Estrogen reduced mice have lower production of antimicrobial peptide (AMP) in IEC.
We then investigated whether the altered microbiota and butyrate levels in estrogen reduced mice affect IEC function. AMP produced by IEC of Paneth cells play a critical role in regulation of host and microbiota interaction. In order to study AMP production, IEC were collected to determine their AMP expression. Based on the results from qRT-PCR, the OH group had decreased expression of Reg3γ, β-defensins 1 and 3 than the SH group at mRNA levels (Figure 6A), and protein level of Reg3γ and β-defensins 1 were also decreased (Figure 6B and C). However, no difference was detected between the two groups for β-defensins 4. These results confirmed that AMP production was decreased in mice with NAFLD caused by estrogen reduction.
Expression of intestinal epithelial tight junction related genes and proteins are changed in estrogen reduced mice.
The mechanism by which hepatic steatosis is induced by estrogen reduction was studied. Because the integrity of the intestinal epithelium plays a crucial role in maintaining a balance in fatty acid intake, damage to the intestinal epithelial barrier leads to an increase in fatty acid intake and potentially to fatty liver disease. The barrier function of the intestinal epithelium were investigated. The expression of the ZO-1 and Occludin5 genes were lower in the OH group than in the SH group (Figure 7A), and expression of the protein Occludin5 had also significantly declined in the OH group (Figure 7B). In addition, HE staining showed that the OH group had reduced number of epithelium cells nucleus,with thickening of the intestinal wall (Figure 7C). The results confirmed that the intestinal epithelial barrier function was damaged in estrogen reduced mice.

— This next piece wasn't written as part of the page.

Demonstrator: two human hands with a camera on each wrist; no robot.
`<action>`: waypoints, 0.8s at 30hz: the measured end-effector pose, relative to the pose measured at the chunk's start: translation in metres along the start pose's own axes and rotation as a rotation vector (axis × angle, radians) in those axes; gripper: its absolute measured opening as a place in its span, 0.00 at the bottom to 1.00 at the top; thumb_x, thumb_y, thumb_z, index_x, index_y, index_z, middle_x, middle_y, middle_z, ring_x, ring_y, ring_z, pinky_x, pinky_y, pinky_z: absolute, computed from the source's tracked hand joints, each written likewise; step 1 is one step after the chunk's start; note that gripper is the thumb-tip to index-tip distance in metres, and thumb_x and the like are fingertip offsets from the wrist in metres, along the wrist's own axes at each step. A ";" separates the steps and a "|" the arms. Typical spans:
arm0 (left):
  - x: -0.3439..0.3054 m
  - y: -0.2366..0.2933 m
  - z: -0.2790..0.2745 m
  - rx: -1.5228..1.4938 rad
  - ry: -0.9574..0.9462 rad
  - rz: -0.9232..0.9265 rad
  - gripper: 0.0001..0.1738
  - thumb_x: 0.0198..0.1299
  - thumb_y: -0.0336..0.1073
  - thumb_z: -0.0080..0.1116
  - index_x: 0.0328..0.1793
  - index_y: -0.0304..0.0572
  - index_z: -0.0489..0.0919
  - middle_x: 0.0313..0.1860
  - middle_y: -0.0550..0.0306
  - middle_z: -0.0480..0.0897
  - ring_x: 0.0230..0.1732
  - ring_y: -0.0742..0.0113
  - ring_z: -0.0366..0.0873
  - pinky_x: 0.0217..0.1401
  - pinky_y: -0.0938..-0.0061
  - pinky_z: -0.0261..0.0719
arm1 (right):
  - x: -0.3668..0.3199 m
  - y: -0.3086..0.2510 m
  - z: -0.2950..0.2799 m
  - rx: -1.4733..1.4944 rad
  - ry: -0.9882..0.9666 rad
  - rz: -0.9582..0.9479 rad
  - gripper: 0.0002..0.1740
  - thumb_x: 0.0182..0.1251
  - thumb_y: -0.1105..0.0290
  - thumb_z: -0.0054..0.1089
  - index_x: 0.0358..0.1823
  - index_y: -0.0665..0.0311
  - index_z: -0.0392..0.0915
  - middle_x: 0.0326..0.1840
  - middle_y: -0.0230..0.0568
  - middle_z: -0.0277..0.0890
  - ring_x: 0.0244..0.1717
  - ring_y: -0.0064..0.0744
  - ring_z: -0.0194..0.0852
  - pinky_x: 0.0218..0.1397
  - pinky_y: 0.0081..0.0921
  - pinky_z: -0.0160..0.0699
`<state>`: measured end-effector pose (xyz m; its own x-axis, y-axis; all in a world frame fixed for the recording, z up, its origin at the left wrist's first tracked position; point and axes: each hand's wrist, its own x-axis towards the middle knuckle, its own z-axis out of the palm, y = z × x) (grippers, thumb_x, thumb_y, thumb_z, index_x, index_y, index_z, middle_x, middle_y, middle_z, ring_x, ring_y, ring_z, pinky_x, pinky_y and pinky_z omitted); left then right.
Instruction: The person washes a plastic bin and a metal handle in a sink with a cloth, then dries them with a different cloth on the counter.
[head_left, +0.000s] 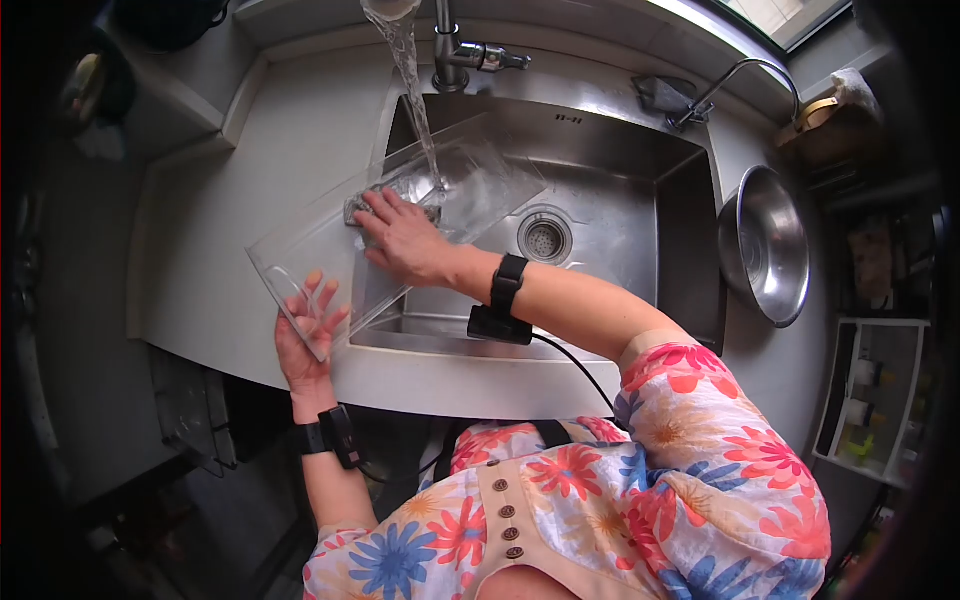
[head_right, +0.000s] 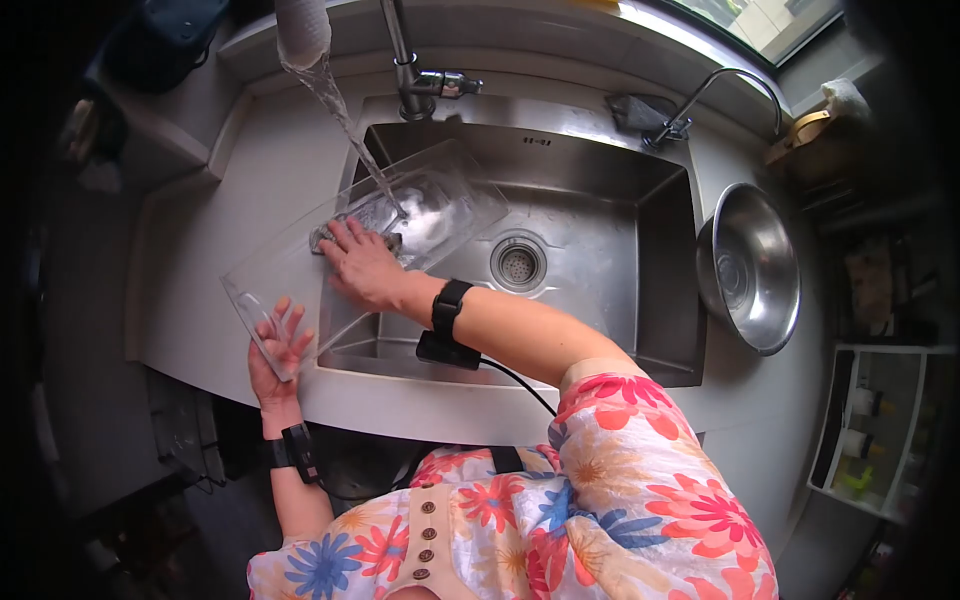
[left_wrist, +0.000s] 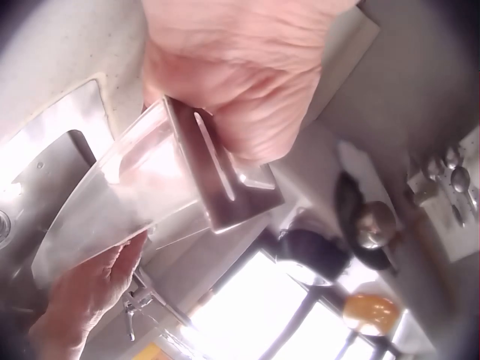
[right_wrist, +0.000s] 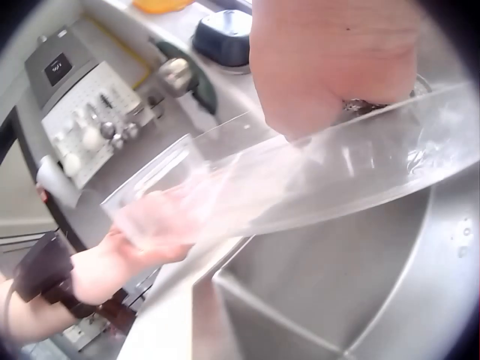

Fatty acid (FA) synthesis, intake, and oxidation related gene and protein expression are changed in estrogen reduced mice.
As the central organ in the metabolic reactions, the liver plays an important role in maintaining metabolic balance. NAFLD is a disease expressed through multiple metabolic disorders and especially in FA metabolism. We hypothesize that mice with an estrogen reduction have a disorder of FA metabolism pathway. Therefore, genes and protein related to FA metabolism were tested in these mice. The expression of the lipid synthesis-related genes, SREBP1, PPAR-ɣ, FAS and CHREB were found to be significantly increased with estrogen reduction (Figure 8A). Moreover, in comparison with the SH group mice, the OH group had a significantly greater expression of the lipid intake related gene VLDLR (Figure 8B), while the lipid oxidation related genes, PPAR-ɑ and ACAA, had lower expression in the OH group (Figure 8C). The Western blot shown that the OH group mice had increases in PPAR-ɣ and VLDLRB proteins but PPAR-ɑ expression had decreased (Figure 8D). In summary, estrogen was shown to be a crucial factor in FA metabolism regulation in the liver.